**Task to complete**
What you return must be every line from the beginning of the data through the line holding "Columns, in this", unchanged.

**Extracted records**
------------------------

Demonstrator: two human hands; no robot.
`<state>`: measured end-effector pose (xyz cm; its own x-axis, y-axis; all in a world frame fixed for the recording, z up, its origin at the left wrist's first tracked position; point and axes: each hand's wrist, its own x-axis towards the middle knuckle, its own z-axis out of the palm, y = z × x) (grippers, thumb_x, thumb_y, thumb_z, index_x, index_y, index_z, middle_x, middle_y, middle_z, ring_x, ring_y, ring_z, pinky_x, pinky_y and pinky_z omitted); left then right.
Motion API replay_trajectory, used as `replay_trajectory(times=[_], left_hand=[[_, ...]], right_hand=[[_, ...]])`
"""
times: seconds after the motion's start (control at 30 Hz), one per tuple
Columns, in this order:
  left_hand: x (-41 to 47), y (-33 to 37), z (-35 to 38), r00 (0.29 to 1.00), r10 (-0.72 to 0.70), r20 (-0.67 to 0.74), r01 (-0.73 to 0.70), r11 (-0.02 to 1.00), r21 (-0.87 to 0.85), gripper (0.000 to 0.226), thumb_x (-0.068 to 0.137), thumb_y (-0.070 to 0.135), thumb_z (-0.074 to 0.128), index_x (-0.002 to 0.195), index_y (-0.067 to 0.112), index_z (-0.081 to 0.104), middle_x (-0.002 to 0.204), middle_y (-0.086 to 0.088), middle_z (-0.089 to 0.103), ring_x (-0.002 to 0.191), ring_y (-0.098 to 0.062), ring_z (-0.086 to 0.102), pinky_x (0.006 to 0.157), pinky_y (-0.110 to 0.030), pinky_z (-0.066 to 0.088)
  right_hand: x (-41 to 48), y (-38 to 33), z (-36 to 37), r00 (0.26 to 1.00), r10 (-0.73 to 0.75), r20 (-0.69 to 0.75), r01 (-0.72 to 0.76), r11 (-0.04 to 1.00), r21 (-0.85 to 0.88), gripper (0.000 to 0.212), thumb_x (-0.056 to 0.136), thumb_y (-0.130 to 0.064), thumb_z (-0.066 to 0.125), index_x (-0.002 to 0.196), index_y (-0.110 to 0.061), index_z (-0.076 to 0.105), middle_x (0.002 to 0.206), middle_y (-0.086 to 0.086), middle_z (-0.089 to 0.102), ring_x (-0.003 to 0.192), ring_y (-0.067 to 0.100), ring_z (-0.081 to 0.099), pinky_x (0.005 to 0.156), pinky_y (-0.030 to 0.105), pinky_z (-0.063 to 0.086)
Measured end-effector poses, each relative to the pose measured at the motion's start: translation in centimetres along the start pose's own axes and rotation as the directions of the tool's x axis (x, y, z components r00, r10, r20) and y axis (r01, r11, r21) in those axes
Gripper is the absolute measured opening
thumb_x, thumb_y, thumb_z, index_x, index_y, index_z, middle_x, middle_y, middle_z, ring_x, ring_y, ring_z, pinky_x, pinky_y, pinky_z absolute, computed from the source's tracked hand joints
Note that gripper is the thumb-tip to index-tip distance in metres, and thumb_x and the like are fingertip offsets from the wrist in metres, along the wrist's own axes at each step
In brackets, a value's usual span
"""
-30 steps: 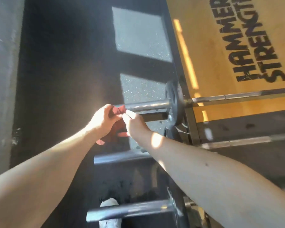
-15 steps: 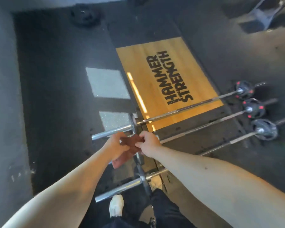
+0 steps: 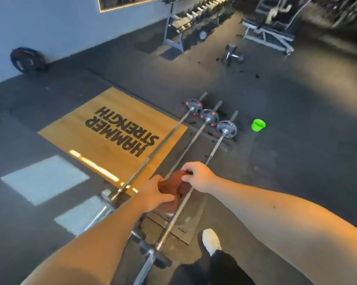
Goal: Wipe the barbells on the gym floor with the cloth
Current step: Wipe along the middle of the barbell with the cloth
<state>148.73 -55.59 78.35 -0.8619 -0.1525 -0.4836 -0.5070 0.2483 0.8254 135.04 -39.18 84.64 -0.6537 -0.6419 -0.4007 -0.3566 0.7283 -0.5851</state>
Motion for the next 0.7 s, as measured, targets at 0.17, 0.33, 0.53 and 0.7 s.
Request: replay_trajectory(times=[0.17,0.33,0.53,0.7], left_hand=[[6.3,8.0,5.5,0.994,0.060,0.087,-0.061,0.998,-0.001,0.057,0.067,0.043,0.089,0.114,0.021,0.067,0.103,0.002,0.075,0.092,-0.013,0.073,0.083,-0.035,0.061],[16.4,18.0,14.7,0.994,0.086,0.062,-0.084,0.996,-0.035,0.038,0.079,0.023,0.088,0.111,0.010,0.071,0.103,-0.004,0.077,0.096,-0.021,0.074,0.086,-0.038,0.060],[31.3,32.6,28.8,0.986,0.112,0.123,-0.100,0.990,-0.102,0.024,0.089,0.013,0.078,0.110,0.025,0.074,0.101,0.007,0.079,0.095,-0.008,0.074,0.086,-0.028,0.057],[42.5,45.5,39.7,0.979,0.139,0.152,-0.116,0.982,-0.149,0.031,0.079,0.015,0.080,0.109,0.019,0.073,0.099,0.000,0.078,0.095,-0.017,0.074,0.087,-0.033,0.058]], right_hand=[[-1.5,9.3,-7.8,0.990,0.098,-0.101,-0.090,0.992,0.084,0.010,0.095,-0.015,0.068,0.088,-0.022,0.065,0.096,0.004,0.069,0.094,0.025,0.065,0.087,0.043,0.053],[-1.2,22.2,-16.6,0.929,0.248,-0.277,-0.137,0.921,0.364,0.006,0.094,-0.012,0.072,0.091,-0.015,0.066,0.090,0.005,0.067,0.082,0.018,0.061,0.080,0.039,0.051],[2.8,40.3,-31.1,0.864,0.454,-0.217,-0.148,0.641,0.753,0.027,0.089,-0.032,0.078,0.090,-0.021,0.053,0.093,0.010,0.062,0.081,0.024,0.060,0.085,0.042,0.056],[2.3,51.5,-44.5,0.835,0.534,-0.133,-0.162,0.470,0.868,0.070,0.076,0.005,0.076,0.133,-0.022,0.047,0.106,0.005,0.063,0.089,0.024,0.064,0.092,0.046,0.057]])
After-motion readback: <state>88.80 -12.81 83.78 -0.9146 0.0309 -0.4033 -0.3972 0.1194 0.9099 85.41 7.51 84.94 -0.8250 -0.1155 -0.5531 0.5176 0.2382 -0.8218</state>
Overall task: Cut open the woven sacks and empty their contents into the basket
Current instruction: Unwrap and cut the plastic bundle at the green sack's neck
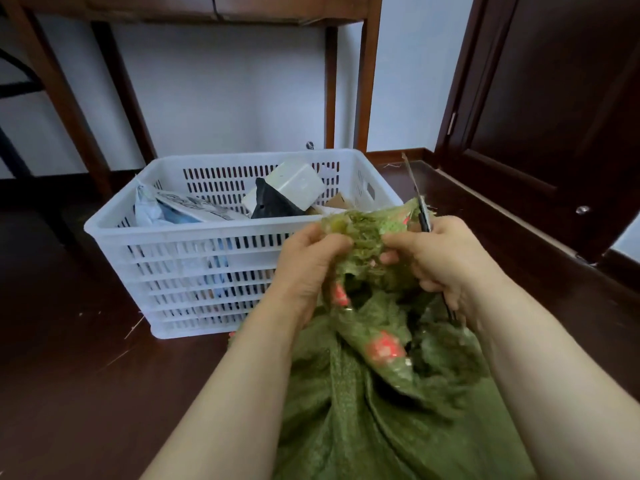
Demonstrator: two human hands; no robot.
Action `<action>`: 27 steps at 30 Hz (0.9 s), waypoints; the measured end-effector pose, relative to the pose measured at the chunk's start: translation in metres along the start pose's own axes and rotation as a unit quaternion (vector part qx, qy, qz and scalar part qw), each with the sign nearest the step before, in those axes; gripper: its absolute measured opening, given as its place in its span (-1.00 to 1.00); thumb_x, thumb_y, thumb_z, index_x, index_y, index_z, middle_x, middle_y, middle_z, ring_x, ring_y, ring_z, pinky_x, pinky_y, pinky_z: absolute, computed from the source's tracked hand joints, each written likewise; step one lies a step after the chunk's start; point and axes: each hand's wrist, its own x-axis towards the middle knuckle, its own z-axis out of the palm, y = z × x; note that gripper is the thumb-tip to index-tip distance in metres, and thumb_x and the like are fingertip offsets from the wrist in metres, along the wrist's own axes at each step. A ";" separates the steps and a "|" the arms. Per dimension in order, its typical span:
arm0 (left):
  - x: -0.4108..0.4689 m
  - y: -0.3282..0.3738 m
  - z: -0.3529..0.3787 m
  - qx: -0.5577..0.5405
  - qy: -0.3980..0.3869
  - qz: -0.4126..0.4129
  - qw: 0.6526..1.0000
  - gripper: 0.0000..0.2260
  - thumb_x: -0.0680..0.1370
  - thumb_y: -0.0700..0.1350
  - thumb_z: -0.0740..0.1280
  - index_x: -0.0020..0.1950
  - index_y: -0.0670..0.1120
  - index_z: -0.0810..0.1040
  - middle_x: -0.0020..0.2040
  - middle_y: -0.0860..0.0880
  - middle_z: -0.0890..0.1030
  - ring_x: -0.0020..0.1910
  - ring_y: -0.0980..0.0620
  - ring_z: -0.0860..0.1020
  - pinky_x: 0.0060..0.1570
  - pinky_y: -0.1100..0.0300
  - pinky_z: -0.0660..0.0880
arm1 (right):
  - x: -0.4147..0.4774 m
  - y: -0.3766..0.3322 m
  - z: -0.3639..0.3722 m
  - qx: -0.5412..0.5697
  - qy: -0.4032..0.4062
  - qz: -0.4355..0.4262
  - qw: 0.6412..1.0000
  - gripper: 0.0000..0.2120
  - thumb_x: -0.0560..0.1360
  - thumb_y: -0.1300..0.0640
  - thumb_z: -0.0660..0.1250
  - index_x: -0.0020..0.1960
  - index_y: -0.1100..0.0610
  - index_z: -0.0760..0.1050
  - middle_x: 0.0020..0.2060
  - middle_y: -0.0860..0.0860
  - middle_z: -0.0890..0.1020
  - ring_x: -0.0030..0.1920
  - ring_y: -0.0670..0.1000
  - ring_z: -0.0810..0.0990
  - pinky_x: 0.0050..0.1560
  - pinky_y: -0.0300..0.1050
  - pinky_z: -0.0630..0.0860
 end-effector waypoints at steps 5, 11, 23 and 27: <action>0.003 -0.005 0.002 0.064 0.060 0.022 0.996 -0.78 0.43 -0.36 0.39 0.03 -0.15 0.60 -0.11 -0.16 0.69 -0.15 -0.13 0.67 -0.10 0.01 0.62 | -0.007 -0.019 -0.016 -0.080 0.012 -0.026 0.996 -0.40 0.36 -0.40 0.25 -0.15 0.18 0.56 -0.49 0.06 0.52 -0.68 -0.10 0.21 -0.61 -0.34 0.15; 0.006 -0.012 -0.003 0.056 0.087 0.033 0.994 -0.73 0.47 -0.27 0.43 0.14 -0.16 0.52 -0.04 -0.14 0.67 -0.13 -0.06 0.68 -0.07 0.01 0.62 | -0.013 -0.031 -0.018 -0.230 -0.080 -0.052 0.969 -0.58 0.61 -0.11 0.10 -0.14 0.14 0.58 -0.57 -0.04 0.47 -0.65 -0.12 0.29 -0.59 -0.26 0.21; 0.004 -0.008 -0.007 0.202 0.106 0.124 0.966 -0.78 0.52 -0.15 0.39 -0.11 0.11 0.38 -0.12 -0.15 0.58 -0.28 -0.09 0.53 -0.33 0.04 0.48 | -0.018 -0.026 -0.002 -0.409 -0.127 -0.079 0.900 -0.71 0.62 0.04 0.15 0.01 0.23 0.54 -0.29 0.10 0.55 -0.39 0.03 0.45 -0.25 -0.11 0.46; 0.003 -0.008 -0.006 0.208 0.111 0.122 0.964 -0.76 0.52 -0.17 0.38 -0.09 0.13 0.38 -0.10 -0.08 0.58 -0.29 -0.05 0.56 -0.35 0.08 0.53 | -0.018 -0.026 -0.002 -0.423 -0.114 -0.071 0.896 -0.75 0.61 0.05 0.18 0.00 0.19 0.54 -0.28 0.09 0.57 -0.38 0.03 0.45 -0.27 -0.13 0.43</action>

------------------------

**Task response**
Demonstrator: two human hands; no robot.
`<state>`: measured end-effector pose (xyz cm; its own x-axis, y-axis; all in a world frame fixed for the recording, z up, its origin at the left wrist's first tracked position; point and axes: each hand's wrist, its own x-axis towards the middle knuckle, its own z-axis out of the palm, y = z × x) (grippers, thumb_x, thumb_y, thumb_z, index_x, index_y, index_z, middle_x, middle_y, middle_z, ring_x, ring_y, ring_z, pinky_x, pinky_y and pinky_z omitted); left then right.
Motion API replay_trajectory, used as `replay_trajectory(times=[_], left_hand=[[_, ...]], right_hand=[[_, ...]])`
"""
times: seconds after the motion's start (control at 30 Hz), one per tuple
Columns, in this order:

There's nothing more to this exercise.